Roy's career, as driver, trainer and owner, was carved out despite a physical handicap which might have defeated a lesser man. As a teenager he developed a crippling arthritis which froze his right hip until he finally had it replaced with an artificial one in 1991.
He's not really sure what went wrong, but he always attributed it to one of those barefoot playground rugby games "where there would be 50 kids and one ball and it just so happened I got the ball and about 20 jumped on top of me.
"I didn't notice anything at the time but about a week later I noticed a pain and it turned out to be arthritis."
He spent six weeks in hospital and another nine months, much of that time in plaster from the hip down, in the Wilson Home in Takapuna - "a marvellous place."
"You don't know how lucky you are," he says [the word "lucky" crops up a lot when Roy Purdon talks about his life], "until you've been through there and seen what some of those kids put up with."
The result was a life - until the hip operation - spent with his leg stretched in front of him whenever he sat.
"I couldn't bend it. I just used to stick it out from my chair and hope no one would trip over it."
Roy Purdon will tell you there's no secret to training a horse. It's just common sense, he says, care and attention.
"If you keep a horse happy in his surroundings he's bound to perform better - if he's got the ability. You learn to read them - you can tell what they're like as soon as you start to harness them up."
In one of the stalls a tiny horse - resplendent in a red silk cover - watches goings-on with wide curious eyes. He's Courage Under Fire, a former New Zealand champion but now Australian-trained, whose name even those ignorant of racing have heard. He arrived in the small hours of Wednesday to prepare for last night's Auckland Cup at Alexandra Park.
It seems remarkable that, in a race with so much riding on it, a stable would find room for a rival.
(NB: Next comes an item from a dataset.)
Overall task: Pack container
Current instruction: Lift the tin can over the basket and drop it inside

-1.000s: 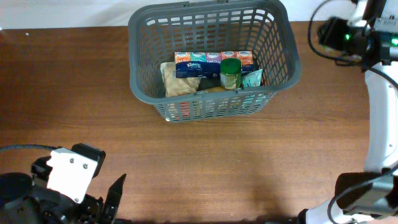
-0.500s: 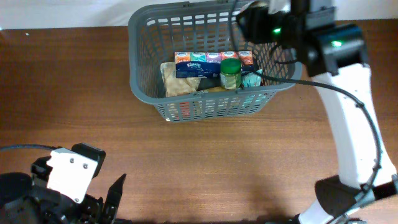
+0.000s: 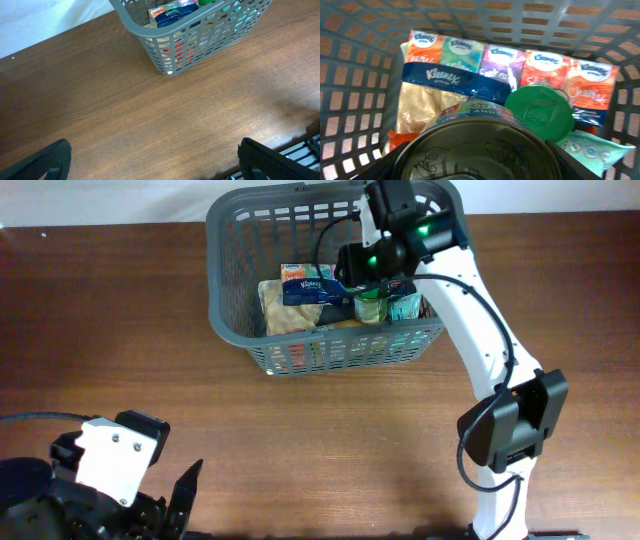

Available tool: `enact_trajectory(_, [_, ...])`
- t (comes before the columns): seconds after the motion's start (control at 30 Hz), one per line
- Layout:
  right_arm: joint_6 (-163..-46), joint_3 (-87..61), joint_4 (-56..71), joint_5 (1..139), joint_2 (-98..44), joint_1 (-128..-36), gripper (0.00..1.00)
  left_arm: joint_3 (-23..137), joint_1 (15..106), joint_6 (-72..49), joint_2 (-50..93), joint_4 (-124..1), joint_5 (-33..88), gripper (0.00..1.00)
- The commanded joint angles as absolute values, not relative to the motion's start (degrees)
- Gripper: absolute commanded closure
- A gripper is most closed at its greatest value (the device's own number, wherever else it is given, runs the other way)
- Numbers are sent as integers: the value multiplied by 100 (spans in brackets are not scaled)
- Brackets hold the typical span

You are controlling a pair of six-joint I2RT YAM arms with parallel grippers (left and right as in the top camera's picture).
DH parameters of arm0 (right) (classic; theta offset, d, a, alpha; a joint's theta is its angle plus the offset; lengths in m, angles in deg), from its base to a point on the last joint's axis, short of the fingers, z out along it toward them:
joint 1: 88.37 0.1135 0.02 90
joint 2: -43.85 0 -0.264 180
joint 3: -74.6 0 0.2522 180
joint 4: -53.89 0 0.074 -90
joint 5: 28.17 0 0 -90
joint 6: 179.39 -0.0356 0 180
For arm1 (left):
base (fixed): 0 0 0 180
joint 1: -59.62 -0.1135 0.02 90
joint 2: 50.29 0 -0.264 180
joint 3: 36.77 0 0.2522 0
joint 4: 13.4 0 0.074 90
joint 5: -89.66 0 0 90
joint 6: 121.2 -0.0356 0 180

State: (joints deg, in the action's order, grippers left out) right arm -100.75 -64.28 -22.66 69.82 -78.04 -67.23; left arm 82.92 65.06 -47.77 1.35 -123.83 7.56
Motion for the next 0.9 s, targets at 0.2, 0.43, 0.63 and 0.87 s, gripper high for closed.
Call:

"We're a bit different, I suppose," says Roy. "When we go to Sydney, we always stay with Brian [Hancock, Courage Under Fire's trainer]. He gives me the loan of a car, everything. But once you're on the track, you've got no mates."
I bump into Hancock later, bleary-eyed from his pre-dawn arrival, brushing his horse down in the stall Roy's mucked out. I tell him what Roy said. He smiles.
"There's none better," he says, his smile widening till it seems he might cry.
"We're no rivals, mate, except for a couple of minutes. Roy's just one of those guys, your life's a lot richer for knowing him."